For all AI’s undeniable potential to improve screening accuracy and put millions of Americans to work faster — last year, a Gallup study estimated that 36 percent of U.S. workers participate in the gig economy — the new technologies can also introduce unpredictability in the process for workers, said Jeremy Gillula, the tech projects director for the Electronic Frontier Foundation, who researches AI and machine learning.
 
“I would feel comfortable using AI as a tool of first pass, but I would want any records it digs up to be verified by a human,” he said. “One of the weaknesses of machine learning models … is that they can make mistakes in unexpected ways and in ways that a human wouldn’t think about.”
 
Those mistakes can be hard to explain without a deep look at the underlying algorithms.
 
In the course of less than a month in 2016, Checkr provided background checks on Gregory Howell of North Carolina to three different companies.
 
The first stated that Howell’s driving record could not be found but was somehow also suspended, according to a lawsuit he filed.
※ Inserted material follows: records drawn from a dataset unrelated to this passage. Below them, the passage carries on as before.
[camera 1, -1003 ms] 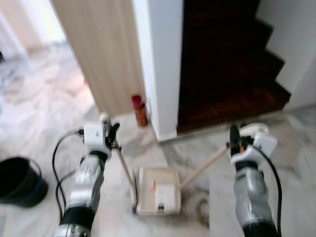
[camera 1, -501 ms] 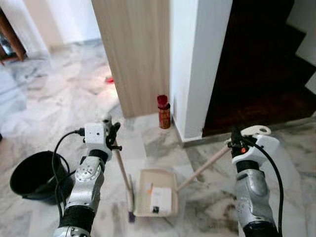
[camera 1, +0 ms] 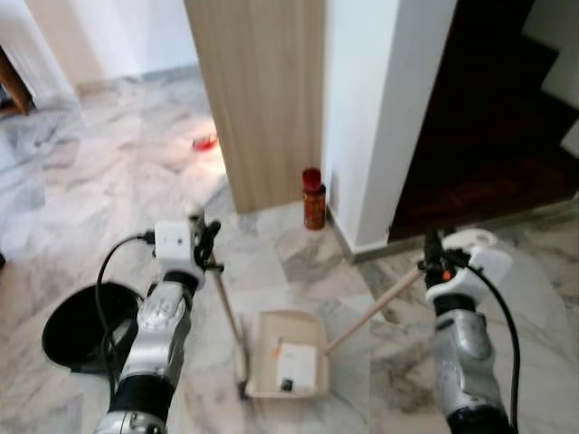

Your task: Sweep floor

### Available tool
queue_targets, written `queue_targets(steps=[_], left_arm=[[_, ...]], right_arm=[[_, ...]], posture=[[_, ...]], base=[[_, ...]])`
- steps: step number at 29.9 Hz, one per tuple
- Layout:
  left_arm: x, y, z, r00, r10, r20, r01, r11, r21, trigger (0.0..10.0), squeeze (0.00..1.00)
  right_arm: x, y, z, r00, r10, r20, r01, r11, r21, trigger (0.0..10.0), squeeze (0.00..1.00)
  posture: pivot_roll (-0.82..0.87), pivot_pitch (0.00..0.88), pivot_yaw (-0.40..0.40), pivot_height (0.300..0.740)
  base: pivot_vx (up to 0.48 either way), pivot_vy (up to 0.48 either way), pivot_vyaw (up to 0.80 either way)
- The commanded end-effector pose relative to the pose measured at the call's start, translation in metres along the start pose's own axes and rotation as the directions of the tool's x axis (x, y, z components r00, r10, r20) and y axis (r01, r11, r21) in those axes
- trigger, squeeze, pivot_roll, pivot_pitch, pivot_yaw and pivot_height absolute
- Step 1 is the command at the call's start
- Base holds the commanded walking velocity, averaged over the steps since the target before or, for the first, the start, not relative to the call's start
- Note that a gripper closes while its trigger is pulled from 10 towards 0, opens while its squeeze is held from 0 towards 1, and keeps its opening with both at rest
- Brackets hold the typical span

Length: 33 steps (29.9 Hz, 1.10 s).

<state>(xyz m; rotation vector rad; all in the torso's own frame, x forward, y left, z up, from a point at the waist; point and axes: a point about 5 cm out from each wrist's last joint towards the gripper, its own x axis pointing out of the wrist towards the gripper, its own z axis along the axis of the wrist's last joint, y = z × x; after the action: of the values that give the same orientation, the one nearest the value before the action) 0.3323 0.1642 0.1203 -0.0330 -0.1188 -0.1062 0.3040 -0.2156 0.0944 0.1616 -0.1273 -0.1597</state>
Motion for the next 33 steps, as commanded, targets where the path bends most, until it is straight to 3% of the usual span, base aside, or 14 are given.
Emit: queue_targets(steps=[1, 14, 33], left_arm=[[-0.002, 0.015, 0.002, 1.000, 0.031, 0.005, -0.031, 0.999, 0.026, 10.0, 0.00], [0.005, 0.016, 0.003, 1.000, -0.015, -0.010, 0.016, 0.999, 0.051, 10.0, 0.00], [0.009, 0.020, 0.010, 1.000, 0.002, 0.017, -0.003, 0.998, 0.066, 10.0, 0.00]], right_arm=[[0.008, 0.020, 0.014, 0.996, 0.037, 0.077, -0.040, 0.999, 0.036, 10.0, 0.00], [0.004, 0.029, 0.009, 0.996, 0.027, 0.085, -0.032, 0.998, 0.060, 10.0, 0.00], [0.014, 0.029, 0.016, 0.994, 0.048, 0.098, -0.053, 0.997, 0.050, 10.0, 0.00]], posture=[[-0.15, 0.000, 0.080, 0.740], [-0.18, 0.000, 0.136, 0.740], [-0.08, 0.000, 0.114, 0.740]], base=[[0.000, 0.439, 0.80], [0.000, 0.435, 0.04], [0.000, 0.434, 0.00]])
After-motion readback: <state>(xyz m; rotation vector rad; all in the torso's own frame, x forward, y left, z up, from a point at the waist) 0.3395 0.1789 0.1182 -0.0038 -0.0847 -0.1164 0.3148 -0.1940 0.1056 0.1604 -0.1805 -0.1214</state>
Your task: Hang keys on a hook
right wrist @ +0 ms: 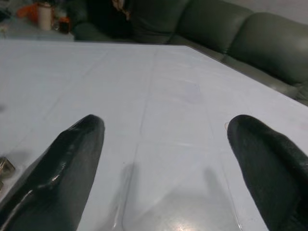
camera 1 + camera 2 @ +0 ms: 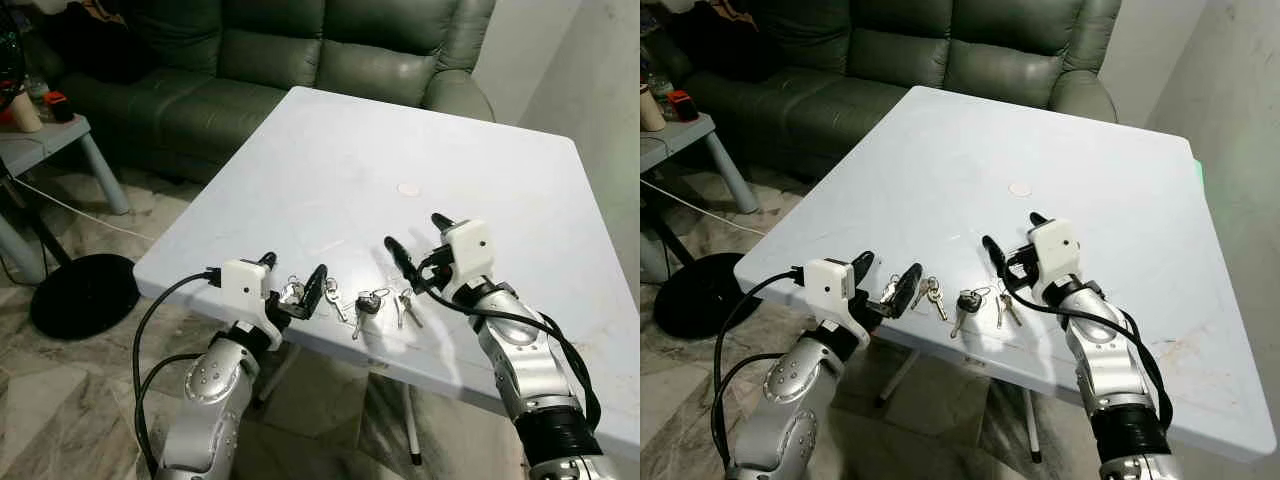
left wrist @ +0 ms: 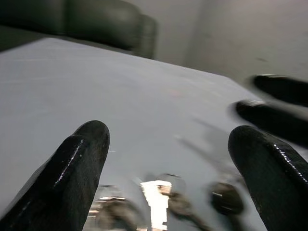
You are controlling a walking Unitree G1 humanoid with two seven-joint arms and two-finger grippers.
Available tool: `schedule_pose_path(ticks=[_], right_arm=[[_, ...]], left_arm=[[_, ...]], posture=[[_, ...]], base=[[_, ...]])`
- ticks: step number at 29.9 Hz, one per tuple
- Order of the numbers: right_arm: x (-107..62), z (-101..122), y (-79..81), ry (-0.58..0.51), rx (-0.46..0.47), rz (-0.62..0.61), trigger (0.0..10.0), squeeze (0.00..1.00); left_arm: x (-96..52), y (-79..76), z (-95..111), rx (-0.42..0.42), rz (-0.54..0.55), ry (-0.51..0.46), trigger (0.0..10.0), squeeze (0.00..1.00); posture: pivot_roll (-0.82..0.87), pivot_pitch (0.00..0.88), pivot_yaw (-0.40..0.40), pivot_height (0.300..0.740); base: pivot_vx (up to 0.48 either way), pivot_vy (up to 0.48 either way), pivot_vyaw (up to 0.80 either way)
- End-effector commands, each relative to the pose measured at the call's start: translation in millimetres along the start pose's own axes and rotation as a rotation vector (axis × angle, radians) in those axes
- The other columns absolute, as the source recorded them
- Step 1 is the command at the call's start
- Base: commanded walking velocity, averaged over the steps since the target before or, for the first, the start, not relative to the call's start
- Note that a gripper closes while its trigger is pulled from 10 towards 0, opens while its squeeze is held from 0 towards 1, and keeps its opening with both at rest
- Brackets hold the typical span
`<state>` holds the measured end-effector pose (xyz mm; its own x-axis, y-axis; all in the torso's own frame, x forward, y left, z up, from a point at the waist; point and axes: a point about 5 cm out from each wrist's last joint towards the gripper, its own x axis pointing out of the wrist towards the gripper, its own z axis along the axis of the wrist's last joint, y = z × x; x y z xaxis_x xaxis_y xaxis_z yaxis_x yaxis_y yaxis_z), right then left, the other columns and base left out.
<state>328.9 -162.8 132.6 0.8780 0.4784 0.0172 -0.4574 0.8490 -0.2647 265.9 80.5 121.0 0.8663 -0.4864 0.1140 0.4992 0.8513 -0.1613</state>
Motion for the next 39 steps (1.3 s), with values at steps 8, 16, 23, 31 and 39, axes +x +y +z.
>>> schedule_pose_path(ticks=[8,16,23,31,39], right_arm=[[-5.7,-8,-13.4,0.066,-0.115,0.158,10.0,0.0],[-7.7,-5,-19.2,0.075,-0.144,0.206,10.0,0.0],[-7.3,-9,-18.2,0.078,-0.205,0.269,10.0,0.0],[-11.9,-12,-19.2,0.086,-0.259,0.328,10.0,0.0],[-15.1,-17,-14.8,0.1,-0.255,0.415,10.0,0.0]], left_arm=[[1.3,-18.7,-3,0.01,-0.087,0.024,10.0,0.0],[0.4,-19.9,-3,0.003,-0.086,0.026,10.0,0.0],[1.3,-20.3,-2,0.003,-0.085,0.03,10.0,0.0],[1.8,-21.7,-1,0.004,-0.086,0.027,10.0,0.0],[3.4,-21.3,2,-0.003,-0.087,0.019,10.0,0.0]], posture=[[0.06,0.071,-0.09,0.74],[0.06,0.076,-0.093,0.74],[0.06,0.076,-0.094,0.74],[0.06,0.069,-0.097,0.74],[0.06,0.057,-0.095,0.74]], base=[[0.0,0.0,0.0],[0.0,0.0,0.0],[0.0,0.0,0.0],[0.0,0.0,0.0],[0.0,0.0,0.0]])
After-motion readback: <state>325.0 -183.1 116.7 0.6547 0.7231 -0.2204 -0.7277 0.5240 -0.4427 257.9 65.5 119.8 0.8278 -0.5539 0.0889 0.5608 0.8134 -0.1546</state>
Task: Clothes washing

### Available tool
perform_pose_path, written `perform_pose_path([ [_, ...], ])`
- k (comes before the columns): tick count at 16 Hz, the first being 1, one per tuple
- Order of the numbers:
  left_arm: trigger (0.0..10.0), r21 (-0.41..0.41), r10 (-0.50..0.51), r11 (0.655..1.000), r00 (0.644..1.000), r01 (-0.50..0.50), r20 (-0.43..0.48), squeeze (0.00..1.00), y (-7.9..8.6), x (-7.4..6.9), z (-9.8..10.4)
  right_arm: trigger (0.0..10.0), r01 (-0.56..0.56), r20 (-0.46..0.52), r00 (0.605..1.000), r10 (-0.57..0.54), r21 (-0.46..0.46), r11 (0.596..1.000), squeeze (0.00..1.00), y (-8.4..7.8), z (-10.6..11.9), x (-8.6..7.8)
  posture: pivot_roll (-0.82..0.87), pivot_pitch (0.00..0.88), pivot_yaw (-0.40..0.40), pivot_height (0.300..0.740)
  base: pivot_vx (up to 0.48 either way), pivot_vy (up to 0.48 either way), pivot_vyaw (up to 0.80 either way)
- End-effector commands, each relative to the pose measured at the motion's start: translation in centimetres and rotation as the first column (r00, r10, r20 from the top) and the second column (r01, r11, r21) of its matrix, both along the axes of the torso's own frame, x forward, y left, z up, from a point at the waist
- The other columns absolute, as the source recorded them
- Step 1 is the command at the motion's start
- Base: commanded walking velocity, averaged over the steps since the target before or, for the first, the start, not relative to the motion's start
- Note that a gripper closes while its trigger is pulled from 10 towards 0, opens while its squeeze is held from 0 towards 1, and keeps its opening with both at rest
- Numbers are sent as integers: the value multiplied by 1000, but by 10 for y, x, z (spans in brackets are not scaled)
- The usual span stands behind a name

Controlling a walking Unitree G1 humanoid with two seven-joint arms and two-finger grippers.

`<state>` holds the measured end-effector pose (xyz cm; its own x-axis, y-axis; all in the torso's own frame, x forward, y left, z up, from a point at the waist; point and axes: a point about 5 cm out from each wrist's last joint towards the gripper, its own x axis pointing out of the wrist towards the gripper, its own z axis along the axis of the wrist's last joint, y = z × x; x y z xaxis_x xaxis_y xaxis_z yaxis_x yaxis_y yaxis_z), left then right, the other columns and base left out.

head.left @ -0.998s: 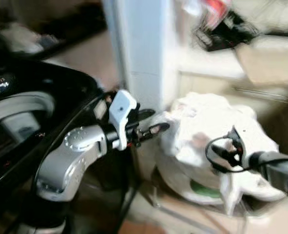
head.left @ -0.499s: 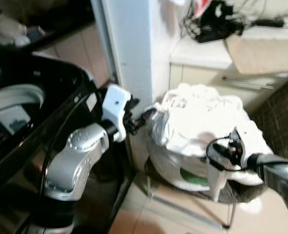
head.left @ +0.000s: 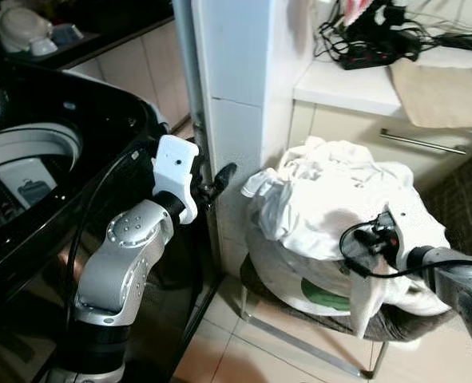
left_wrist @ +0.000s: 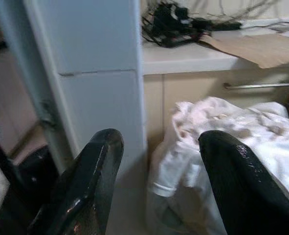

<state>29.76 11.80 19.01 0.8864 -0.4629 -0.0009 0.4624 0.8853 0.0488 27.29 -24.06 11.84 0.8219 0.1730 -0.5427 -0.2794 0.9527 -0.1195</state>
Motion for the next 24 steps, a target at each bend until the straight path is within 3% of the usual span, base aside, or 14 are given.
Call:
perform_pose_path([
  [1, 10000, 2, 34, 999, 999, -34, 20, 0, 4, 1, 0, 0, -16, 75, 997, 15, 20, 1000, 0, 4, 16, 5, -105, 0, 26, 740, 0, 0, 0],
  [3, 10000, -9, 41, 999, 999, -41, 16, 0, 4, 1, 1, 0, -7, 140, 990, -6, 91, 996, 0, 6, 32, 9, -106, 0, 28, 740, 0, 0, 0],
  [6, 10000, -11, -25, 1000, 999, 26, 34, 0, -1, -2, 5, 0, -31, 229, 973, -20, 217, 976, 0, 9, 59, 13, -109, 0, 30, 740, 0, 0, 0],
  [9, 10000, -60, -56, 996, 989, 65, 133, 0, -6, 1, 24, 0, -144, 384, 923, -9, 368, 919, 0, 25, 114, 20, -116, 0, 30, 740, 0, 0, 0],
  [10, 10000, -107, -109, 986, 982, 127, 156, 549, -13, 2, 35, 0, -205, 430, 902, 19, 389, 898, 0, 35, 131, 22, -114, 0, 27, 740, 0, 0, 0],
  [11, 10000, -95, -133, 984, 975, 152, 180, 843, -19, 3, 42, 0, -231, 446, 893, 59, 342, 911, 0, 39, 138, 22, -114, 0, 22, 740, 0, 0, 0],
  [12, 10000, -70, -131, 987, 975, 146, 182, 733, -20, 5, 42, 2157, -199, 421, 902, 98, 205, 958, 0, 35, 132, 22, -114, 0, 22, 740, 0, 0, 0],
  [13, 10000, -64, -134, 987, 975, 147, 178, 624, -20, 4, 41, 3804, -174, 399, 911, 104, 142, 974, 0, 32, 126, 22, -122, 0, 21, 740, 0, 0, 0],
  [14, 10000, -48, -140, 987, 975, 150, 173, 267, -20, 3, 38, 10000, -132, 362, 927, 101, 62, 989, 0, 27, 118, 22, -122, 0, 21, 740, 0, 0, 0],
  [15, 10000, -4, -115, 993, 986, 117, 118, 0, -15, 3, 25, 10000, -89, 325, 942, 85, -2, 996, 0, 23, 108, 19, -119, 0, 17, 740, 0, 0, 0],
  [17, 10000, -4, -48, 999, 993, 49, 112, 0, -6, 1, 17, 10000, -57, 395, 917, 52, 2, 998, 0, 34, 105, 11, -112, 0, -3, 740, 0, 0, 0],
  [19, 10000, -15, 33, 999, 995, -32, 94, 0, 6, -2, 4, 10000, -101, 417, 906, 71, 49, 994, 0, 56, 85, -7, -117, 0, 7, 740, 0, 0, 0],
  [21, 10000, 14, 62, 998, 996, -63, 71, 0, 10, -6, -6, 10000, -112, 436, 897, 76, 56, 992, 0, 64, 82, -8, -118, 0, 10, 740, 261, 0, 0],
  [24, 10000, -1, 68, 998, 995, -68, 73, 0, 7, -6, -4, 10000, -108, 460, 886, 60, 78, 991, 0, 68, 79, -12, -114, 0, 7, 740, 372, 0, 0],
])
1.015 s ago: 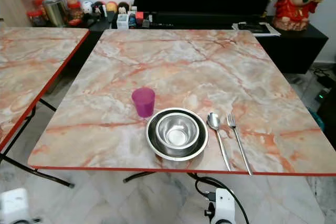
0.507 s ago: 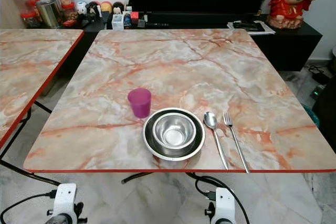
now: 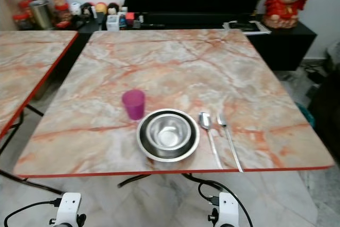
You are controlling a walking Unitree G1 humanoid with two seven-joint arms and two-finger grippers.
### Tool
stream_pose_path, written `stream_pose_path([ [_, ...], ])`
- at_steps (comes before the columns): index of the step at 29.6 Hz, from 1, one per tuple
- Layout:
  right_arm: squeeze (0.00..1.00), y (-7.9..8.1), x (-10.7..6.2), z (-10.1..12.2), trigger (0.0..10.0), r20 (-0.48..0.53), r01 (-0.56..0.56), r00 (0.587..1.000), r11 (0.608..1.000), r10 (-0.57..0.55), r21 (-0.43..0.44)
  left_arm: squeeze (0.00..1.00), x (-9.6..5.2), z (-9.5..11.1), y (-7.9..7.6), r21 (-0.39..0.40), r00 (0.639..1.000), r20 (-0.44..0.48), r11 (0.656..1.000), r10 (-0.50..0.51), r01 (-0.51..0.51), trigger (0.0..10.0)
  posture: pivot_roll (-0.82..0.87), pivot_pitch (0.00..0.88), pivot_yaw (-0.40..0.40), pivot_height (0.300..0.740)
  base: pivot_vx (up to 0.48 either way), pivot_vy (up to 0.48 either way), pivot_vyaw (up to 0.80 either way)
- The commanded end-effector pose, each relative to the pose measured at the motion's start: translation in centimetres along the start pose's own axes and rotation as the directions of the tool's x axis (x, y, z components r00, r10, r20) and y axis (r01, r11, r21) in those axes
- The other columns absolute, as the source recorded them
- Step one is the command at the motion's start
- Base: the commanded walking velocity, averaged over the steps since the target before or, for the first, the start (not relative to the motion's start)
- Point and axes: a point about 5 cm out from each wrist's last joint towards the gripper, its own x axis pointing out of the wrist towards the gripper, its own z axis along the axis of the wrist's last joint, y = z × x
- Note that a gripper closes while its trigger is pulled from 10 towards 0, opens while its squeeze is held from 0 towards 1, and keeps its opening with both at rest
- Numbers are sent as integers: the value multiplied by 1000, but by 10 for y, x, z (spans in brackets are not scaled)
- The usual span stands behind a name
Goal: Setting the table
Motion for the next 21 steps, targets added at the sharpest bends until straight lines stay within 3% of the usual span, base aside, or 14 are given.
stream_pose_path([
  [1,0,0,0,1,10000,0,4,1000,1000,-4,15,0,-1,-7,1,3,1000,-30,1000,5,-5,10000,6,0,-20,736,0,-409,0],
  [21,0,0,0,1,10000,2,-2,1000,1000,2,11,0,-1,-8,-5,3,999,-35,1000,-5,5,10000,-4,0,-21,736,0,-411,0],
])
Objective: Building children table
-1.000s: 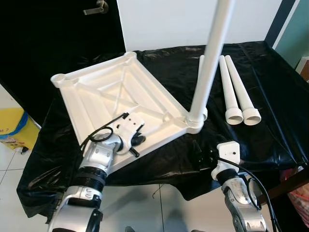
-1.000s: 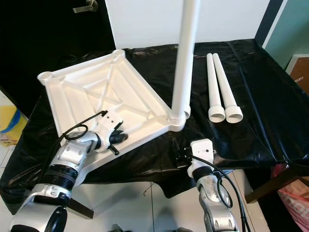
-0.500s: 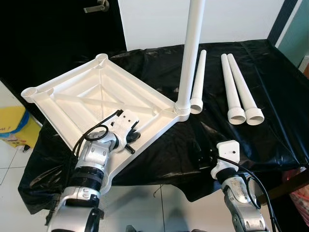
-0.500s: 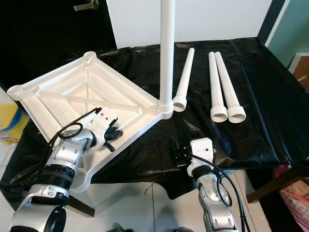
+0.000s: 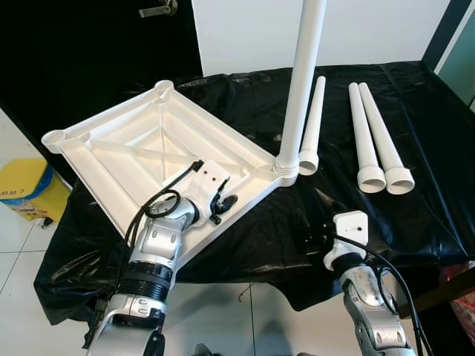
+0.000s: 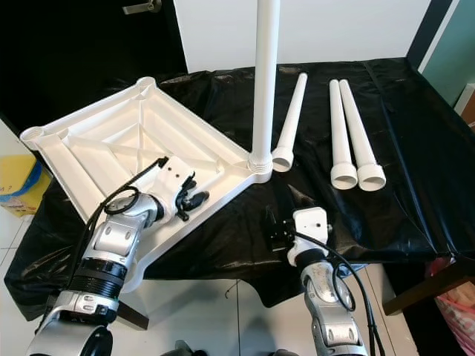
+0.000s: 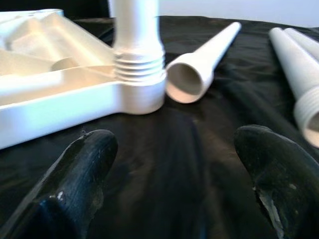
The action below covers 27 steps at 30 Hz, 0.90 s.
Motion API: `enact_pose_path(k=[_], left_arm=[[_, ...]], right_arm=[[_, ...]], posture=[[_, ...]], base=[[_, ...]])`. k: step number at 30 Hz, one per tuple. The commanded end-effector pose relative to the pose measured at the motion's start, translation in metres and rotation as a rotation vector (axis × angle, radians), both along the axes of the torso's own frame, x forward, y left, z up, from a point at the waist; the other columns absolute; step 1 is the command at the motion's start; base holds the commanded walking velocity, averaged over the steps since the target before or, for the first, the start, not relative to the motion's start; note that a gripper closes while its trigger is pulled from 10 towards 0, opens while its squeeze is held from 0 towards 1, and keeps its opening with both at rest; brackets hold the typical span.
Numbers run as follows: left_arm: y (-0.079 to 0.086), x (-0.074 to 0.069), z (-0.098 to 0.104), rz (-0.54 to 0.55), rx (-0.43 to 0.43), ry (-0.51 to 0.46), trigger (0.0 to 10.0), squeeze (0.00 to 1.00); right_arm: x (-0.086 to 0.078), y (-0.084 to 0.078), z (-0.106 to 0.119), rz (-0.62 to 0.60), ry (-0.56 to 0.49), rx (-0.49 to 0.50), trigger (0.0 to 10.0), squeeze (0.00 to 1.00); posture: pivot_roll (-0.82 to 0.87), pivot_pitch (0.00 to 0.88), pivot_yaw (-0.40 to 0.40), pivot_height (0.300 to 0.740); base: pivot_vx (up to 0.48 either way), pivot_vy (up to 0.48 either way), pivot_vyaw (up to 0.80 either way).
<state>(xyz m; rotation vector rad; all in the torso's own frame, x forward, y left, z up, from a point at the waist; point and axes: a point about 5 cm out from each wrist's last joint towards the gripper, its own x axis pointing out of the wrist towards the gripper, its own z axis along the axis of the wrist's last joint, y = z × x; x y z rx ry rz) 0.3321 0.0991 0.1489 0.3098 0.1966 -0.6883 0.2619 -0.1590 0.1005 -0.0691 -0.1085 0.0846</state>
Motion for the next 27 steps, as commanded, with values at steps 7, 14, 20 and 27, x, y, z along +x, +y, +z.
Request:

The second report, sent four days later, allegedly contained the correct information: He had held a valid license since 1998. The third report, sent two weeks after that, stated that Howell’s driving record began in 2016.
 
Two of the reports also contained information about traffic infractions that were more than seven years old, a violation of the Fair Credit Reporting Act. That allegation turned Howell’s case into the $4.5 million class action lawsuit settled late last year.
 
Inclination to settle
While Checkr did not admit to wrongdoing as part of the settlement, it did agree to suspend its practice of including low-level offenses older than seven years on background reports for at least 18 months.
 
Bringing a class action lawsuit against the company based on its inclusion of inaccurate information would likely be harder, said California attorney Stephanie Tatar, who has filed nearly a dozen lawsuits against the company, because the nature of the mistakes varies so widely. And it may not be worth the effort — Checkr has shown an inclination to settle these lawsuits in a matter of months rather than fight them, according to a review of court records.
 
After Tucker received his inaccurate background check from the company last November — the one that said he had killed a person while driving drunk — he immediately tried to dispute it, he said.
 
Checkr sent him a copy of the same report in response, Tucker said, while DoorDash’s dispute resolution email address returned an automatic response stating that it was no longer being monitored.
 
But within two weeks of Tucker filing his lawsuit last month, Checkr corrected his background check and DoorDash offered to reconsider his application.
 
Attorney Michael Agruss, who is representing Tucker, said one of the company’s lawyers has also reached out regarding the case and he expects to settle it quickly.
 
“I think it’s almost just a cost of doing business for them,” Agruss said. “For every case they have to settle like Seth’s, the amount of money they’re making with these reports far outweighs it.”